I have a Nook HD plugged into a Raspberry Pi 3 for mining Swagbucks, the Nook doing the actual mining and the Pi running a script to supervise the mining. Since the setup uses little power, I haven't given much thought about it until recently. I decided to share the script in the hopes that other makers will be able to use it to help Becky Button, but because there are so many Android devices out there, the script will require tweaking in order to work with whatever old devices makers have lying around. ( https://www.eevblog.com/forum/chat/help-out-becky-button-with-a-massive-distributed-array-of-low-power-computers/ )

Then I realized that a Pi 3 has plenty of CPU to be able to virtualize a "standard" Android tablet, and since the Pi is ARM to begin with, there won't be a huge emulation overhead that an Android VM on a PC would have. Or at least that's my understanding. Modern x86 CPUs have hardware features to enable them to virtualize x86 environments with only a slight performance loss.
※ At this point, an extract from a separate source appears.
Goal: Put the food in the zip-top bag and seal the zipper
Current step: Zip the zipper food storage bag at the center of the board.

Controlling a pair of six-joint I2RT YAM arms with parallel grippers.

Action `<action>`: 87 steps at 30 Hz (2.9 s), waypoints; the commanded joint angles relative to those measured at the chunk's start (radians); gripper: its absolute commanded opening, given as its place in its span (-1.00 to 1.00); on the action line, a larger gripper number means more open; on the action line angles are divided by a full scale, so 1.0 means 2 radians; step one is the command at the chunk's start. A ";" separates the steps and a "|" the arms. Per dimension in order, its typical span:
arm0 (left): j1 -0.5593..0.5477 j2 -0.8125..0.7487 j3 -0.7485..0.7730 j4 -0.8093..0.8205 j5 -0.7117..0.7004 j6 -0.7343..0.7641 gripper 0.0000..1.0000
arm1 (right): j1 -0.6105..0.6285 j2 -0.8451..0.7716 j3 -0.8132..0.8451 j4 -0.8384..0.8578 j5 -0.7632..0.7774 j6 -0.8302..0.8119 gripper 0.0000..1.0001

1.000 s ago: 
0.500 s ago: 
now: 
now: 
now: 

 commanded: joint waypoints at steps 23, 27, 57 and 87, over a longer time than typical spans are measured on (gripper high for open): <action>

Do the kind of ARM cores found in popular single board computers have an equivalent, and if so, how to use it?

I don't think it's likely I'll invest any real effort into a "Swagbucks mining appliance" image for the Pi, but maybe if it's possible, someone else will be interested. Helping a maker in need using the most popular low cost computer would be quite noteworthy.
Cryptocurrency has taught me to love math and at the same time be baffled by it.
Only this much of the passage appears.